(DATA EXTRACT Opens)

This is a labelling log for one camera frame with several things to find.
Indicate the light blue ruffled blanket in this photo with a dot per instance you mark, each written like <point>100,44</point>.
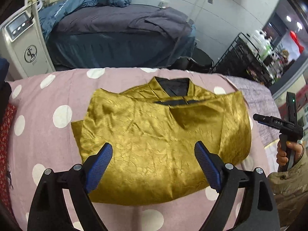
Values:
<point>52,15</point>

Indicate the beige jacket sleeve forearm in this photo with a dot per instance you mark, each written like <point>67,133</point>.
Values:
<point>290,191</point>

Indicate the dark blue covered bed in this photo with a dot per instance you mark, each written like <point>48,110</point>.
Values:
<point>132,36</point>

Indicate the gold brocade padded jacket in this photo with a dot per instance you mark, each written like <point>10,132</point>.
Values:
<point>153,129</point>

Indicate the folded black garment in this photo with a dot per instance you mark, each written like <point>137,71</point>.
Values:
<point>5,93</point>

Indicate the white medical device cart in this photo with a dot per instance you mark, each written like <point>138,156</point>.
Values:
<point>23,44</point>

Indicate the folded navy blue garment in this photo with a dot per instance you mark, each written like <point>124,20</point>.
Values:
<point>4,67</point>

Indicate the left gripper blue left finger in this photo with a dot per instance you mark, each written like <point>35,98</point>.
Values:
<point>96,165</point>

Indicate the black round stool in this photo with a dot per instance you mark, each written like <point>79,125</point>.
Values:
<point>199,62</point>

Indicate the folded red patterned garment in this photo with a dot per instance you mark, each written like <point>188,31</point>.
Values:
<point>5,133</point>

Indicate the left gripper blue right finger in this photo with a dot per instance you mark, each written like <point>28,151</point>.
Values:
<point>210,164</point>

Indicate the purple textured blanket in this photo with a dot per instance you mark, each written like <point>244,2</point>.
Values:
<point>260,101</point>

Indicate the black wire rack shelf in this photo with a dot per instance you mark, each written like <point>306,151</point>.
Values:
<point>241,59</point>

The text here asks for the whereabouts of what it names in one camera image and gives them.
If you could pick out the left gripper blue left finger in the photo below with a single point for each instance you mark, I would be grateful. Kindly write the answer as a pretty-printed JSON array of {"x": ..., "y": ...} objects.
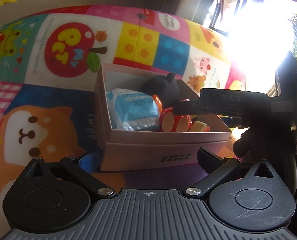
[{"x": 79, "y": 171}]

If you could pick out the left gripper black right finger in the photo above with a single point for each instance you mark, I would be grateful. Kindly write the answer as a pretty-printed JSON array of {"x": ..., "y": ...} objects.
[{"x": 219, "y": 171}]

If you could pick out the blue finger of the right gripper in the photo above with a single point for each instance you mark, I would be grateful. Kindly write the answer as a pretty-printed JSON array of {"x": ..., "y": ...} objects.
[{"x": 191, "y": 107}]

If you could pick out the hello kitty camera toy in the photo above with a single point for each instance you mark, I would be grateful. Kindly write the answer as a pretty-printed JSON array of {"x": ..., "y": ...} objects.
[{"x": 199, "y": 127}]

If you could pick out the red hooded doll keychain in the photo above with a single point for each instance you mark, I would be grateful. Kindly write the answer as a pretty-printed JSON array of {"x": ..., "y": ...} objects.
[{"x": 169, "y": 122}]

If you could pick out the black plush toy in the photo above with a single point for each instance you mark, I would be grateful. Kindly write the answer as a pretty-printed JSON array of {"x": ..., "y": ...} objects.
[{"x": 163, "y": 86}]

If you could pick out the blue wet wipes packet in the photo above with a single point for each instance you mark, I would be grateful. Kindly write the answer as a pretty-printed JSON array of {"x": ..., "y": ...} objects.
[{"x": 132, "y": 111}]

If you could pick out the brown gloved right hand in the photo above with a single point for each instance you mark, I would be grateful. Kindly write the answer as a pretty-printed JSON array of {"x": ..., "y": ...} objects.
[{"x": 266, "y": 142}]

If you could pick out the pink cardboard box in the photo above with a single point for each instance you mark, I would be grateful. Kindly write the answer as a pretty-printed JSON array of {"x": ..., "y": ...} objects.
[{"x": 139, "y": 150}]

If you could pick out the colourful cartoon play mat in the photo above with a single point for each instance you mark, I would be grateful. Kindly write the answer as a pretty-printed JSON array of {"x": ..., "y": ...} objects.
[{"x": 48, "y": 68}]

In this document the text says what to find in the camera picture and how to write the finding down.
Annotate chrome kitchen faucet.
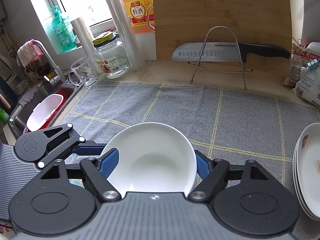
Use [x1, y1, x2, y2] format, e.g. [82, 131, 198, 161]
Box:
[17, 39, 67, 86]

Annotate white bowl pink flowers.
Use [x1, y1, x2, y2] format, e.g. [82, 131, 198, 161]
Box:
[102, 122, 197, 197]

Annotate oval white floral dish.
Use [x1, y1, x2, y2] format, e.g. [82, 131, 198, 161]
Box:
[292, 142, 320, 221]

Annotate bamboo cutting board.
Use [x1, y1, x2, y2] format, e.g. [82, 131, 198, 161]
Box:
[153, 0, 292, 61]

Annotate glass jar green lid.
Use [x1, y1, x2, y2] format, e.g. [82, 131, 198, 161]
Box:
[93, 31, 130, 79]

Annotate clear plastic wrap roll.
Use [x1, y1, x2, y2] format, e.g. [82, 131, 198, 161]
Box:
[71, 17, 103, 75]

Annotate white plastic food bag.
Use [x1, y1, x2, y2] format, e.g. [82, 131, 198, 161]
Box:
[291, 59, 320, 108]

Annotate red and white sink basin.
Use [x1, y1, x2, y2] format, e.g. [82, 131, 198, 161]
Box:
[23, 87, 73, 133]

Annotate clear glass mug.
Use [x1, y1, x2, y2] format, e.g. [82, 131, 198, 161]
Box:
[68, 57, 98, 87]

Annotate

(DATA EXTRACT Closes)
(DATA EXTRACT Opens)

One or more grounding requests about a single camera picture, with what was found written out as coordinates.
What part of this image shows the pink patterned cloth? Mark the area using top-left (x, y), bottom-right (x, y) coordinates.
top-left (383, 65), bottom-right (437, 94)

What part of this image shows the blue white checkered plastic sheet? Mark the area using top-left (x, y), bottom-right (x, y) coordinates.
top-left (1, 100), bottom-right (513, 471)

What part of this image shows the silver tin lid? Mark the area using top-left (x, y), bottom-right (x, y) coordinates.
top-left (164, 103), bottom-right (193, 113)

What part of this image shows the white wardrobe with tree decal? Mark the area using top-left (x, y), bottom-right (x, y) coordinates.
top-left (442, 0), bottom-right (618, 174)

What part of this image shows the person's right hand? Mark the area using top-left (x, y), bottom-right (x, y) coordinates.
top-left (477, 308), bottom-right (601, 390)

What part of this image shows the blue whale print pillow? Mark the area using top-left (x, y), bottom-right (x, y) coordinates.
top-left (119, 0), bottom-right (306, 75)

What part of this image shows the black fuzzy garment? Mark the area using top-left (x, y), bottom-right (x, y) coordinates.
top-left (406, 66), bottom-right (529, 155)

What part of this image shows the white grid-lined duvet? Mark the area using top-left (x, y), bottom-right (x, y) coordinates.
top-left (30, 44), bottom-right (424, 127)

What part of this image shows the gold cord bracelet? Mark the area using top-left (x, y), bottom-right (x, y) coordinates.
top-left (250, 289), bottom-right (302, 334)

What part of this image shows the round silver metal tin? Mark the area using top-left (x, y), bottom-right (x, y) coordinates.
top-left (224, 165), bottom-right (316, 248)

(DATA EXTRACT Closes)

TASK: Given the records above, return the lines starting at the one that holds "This is a labelling" and ending at the one that holds "<point>52,15</point>", exactly, and nothing besides; leave every picture out.

RESPONSE AREA:
This is a labelling log for one camera frame with several things to find.
Indicate the light blue ruffled blanket in this photo with a dot per instance you mark, each written like <point>100,44</point>.
Values:
<point>52,15</point>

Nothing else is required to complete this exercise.